I personally ascribe to a sort-of “collective standpoint skepticism”, which posits that everyone has a different experience of the world, its issues, its peoples, and its concepts based on the intricacies of one’s lived experiences, identities, and environments so there are collective truths, not absolute ones. Moral relativity is real, but more so in the sense of murdering a Nazi leader is not as alarming nor detrimental to collective liberation as the genocide of a people, like Palestinians.

All our identities and life experiences inform how we navigate dynamics with our and other communities, people, relationships, and institutions. Everyone has a positionality, including people of dominating privileged identities (like White, cisgender, non-disabled, educated, light-skinned, “citizen by birth”, etc.). Knowing someone’s positionality can inform how you interact with them and vice versa. It can also inform how to move forward as friends, partners, community members, strangers, and members of society in different systemic and interpersonal interactions. We all contain multitudes, and not all of them are pretty.

We must learn from mistakes of the past, and sweeping the past under the rug in the name of maintaining society as it stands now is killing us.
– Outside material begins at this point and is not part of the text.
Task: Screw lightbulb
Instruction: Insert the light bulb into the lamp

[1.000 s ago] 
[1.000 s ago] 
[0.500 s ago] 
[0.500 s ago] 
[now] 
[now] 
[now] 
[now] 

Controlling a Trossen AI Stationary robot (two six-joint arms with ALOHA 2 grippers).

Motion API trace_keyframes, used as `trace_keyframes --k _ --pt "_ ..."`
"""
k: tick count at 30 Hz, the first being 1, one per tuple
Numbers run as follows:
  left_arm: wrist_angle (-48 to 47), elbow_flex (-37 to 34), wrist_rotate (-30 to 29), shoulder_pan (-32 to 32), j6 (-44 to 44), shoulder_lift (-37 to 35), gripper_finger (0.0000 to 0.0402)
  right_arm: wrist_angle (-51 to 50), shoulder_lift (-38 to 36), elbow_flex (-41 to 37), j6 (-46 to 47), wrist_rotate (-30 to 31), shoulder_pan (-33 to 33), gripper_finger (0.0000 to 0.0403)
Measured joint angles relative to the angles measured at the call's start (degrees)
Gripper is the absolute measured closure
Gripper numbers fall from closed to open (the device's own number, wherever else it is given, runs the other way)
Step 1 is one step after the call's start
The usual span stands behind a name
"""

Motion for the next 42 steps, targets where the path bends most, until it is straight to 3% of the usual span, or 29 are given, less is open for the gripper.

For instance, we all stand to benefit from naming the erasure of gender expansiveness and exploration in postmodern societies as well as ancient ones (gender expansiveness predates White supremacist cisheteropatriarchy). People who have been gender marginalized, including trans and cis women, trans men, nonbinary folks, genderqueer folks, and agender people, experience violence in multiple ways, but we have been here forever and will not go away, even under the rise of fascism and late-stage capitalism. 

We must name our positionalities; pursue research, community, and structural change knowing how we interact with the world has affected out opinions and worldviews; and unearth the histories that have been watered down, erased, or actively altered in the name of racist cisheteropatriarchal violence.